Ingestion splits on those headers and applies caps per sheet:

| System setting                         | Default | Purpose                                                                   |
| -------------------------------------- | ------- | ------------------------------------------------------------------------- |
| `MAX_EXCEL_SHEET_CHARS`                | `50000` | Skip LLM extraction on sheets above this size                             |
| `MAX_EXCEL_INGESTION_CHUNKS_PER_SHEET` | `25`    | Cap LLM chunks per sheet in full mode                                     |
| `INGESTION_COST_GUARD_CHUNK_THRESHOLD` | `120`   | Estimated chunk count above which full mode falls back to `metadata_only` |

These settings are seeded in [System Settings](/admin-guide/system-settings). The cost guard
threshold is also editable from the dashboard.
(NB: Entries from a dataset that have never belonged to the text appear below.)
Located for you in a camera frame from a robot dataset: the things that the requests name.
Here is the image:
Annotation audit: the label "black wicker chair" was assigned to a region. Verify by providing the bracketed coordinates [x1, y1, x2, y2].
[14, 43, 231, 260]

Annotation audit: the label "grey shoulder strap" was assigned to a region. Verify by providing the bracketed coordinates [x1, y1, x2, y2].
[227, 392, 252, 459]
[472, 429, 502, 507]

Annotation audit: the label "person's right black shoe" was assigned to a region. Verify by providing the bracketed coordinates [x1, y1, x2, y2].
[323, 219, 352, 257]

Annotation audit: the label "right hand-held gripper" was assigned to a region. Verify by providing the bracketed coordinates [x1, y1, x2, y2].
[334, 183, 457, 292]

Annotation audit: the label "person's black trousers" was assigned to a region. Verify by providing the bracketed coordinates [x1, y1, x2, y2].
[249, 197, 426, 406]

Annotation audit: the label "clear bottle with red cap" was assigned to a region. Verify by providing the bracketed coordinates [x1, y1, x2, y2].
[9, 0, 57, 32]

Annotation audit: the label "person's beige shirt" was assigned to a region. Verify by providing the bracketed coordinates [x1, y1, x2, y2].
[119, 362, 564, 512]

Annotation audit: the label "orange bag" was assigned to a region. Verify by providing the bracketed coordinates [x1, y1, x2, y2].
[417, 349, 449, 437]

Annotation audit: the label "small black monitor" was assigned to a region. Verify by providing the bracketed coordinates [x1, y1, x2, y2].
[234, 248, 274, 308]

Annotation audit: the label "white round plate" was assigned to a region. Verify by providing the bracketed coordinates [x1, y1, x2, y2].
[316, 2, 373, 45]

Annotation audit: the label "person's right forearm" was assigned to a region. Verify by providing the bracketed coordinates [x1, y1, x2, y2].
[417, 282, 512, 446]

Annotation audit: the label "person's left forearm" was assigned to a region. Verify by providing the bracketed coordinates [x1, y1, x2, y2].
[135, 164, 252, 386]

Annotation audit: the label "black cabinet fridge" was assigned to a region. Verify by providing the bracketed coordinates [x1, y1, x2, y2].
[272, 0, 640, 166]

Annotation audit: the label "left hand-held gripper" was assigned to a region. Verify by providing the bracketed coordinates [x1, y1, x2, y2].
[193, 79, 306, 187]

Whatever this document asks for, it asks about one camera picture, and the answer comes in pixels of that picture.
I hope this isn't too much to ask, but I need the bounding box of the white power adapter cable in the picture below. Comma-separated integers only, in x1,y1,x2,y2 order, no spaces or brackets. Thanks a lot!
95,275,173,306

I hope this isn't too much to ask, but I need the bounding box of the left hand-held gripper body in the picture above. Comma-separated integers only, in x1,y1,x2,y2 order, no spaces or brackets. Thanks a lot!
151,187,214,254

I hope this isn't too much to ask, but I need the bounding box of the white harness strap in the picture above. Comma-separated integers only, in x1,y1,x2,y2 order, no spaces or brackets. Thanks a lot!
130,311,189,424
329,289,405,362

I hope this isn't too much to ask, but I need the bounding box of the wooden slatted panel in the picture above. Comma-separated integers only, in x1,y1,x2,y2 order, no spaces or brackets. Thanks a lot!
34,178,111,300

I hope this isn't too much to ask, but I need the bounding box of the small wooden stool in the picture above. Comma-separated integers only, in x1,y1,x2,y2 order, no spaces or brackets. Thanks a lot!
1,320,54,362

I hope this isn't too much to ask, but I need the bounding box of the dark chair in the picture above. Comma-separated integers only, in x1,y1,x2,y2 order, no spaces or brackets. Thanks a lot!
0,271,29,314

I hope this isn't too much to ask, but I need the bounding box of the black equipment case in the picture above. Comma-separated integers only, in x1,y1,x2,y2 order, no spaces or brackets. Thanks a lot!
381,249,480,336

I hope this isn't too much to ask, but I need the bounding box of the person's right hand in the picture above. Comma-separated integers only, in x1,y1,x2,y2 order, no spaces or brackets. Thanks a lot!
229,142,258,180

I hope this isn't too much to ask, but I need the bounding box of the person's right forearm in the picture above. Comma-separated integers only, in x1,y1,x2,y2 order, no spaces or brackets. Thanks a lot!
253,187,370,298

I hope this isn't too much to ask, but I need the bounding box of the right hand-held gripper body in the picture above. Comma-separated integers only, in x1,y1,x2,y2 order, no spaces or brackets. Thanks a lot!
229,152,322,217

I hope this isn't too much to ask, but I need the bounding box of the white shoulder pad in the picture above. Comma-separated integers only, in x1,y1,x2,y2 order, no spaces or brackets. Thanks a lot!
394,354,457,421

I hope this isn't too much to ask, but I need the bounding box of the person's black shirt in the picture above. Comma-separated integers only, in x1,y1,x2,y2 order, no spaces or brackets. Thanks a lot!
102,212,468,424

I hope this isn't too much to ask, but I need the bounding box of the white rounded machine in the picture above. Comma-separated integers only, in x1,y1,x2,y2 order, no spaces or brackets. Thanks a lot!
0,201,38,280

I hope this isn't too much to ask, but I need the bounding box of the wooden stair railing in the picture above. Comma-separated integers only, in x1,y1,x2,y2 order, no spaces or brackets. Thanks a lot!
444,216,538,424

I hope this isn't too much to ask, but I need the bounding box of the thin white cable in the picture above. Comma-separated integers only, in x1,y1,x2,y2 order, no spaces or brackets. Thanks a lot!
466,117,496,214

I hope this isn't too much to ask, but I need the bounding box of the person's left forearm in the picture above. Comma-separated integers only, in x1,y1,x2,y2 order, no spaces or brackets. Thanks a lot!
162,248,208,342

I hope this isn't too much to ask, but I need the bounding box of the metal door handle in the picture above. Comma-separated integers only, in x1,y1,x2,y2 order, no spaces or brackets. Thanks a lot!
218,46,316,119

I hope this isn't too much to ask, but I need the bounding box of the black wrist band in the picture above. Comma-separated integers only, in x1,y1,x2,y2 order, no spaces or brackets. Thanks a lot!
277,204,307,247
## Filter-level Excel controls

When configuring [data source filters](/admin-guide/data-sources), you can control spreadsheet
ingestion per filter:

| Field                   | Default | Purpose                                                                            |
| ----------------------- | ------- | ---------------------------------------------------------------------------------- |
| `parse_excel_files`     | `true`  | Opt in to Excel ingestion for matching files                                       |
| `excel_extraction_mode` | inherit | Override content-type Excel mode (`full`, `metadata_and_snippet`, `metadata_only`) |
| `excel_max_sheet_chars` | inherit | Per-filter per-sheet character cap                                                 |

When **Ingest Excel files** is unchecked and a file matches an enabled filter, Excel ingestion is skipped
with reason `excel_ingestion_disabled_by_filter`. Files with **no matched filters** still ingest
Excel (legacy behavior).

<Tip>
  Use unchecked **Ingest Excel files** on export-only filters when you want those spreadsheets excluded from the graph.
</Tip>

## Example configurations

| Content type             | Excel mode             | Typical use                                |
| ------------------------ | ---------------------- | ------------------------------------------ |
| Requirements / exports   | `metadata_only`        | Client input spreadsheets, inventory dumps |
| Deliverable              | `metadata_and_snippet` | Artifacts where a short preview is enough  |
| Structured workbook type | `full`                 | Sheets where row-level entities matter     |

Pair export-style content types with filters that leave **Ingest Excel files** unchecked unless you
explicitly want those files in the graph.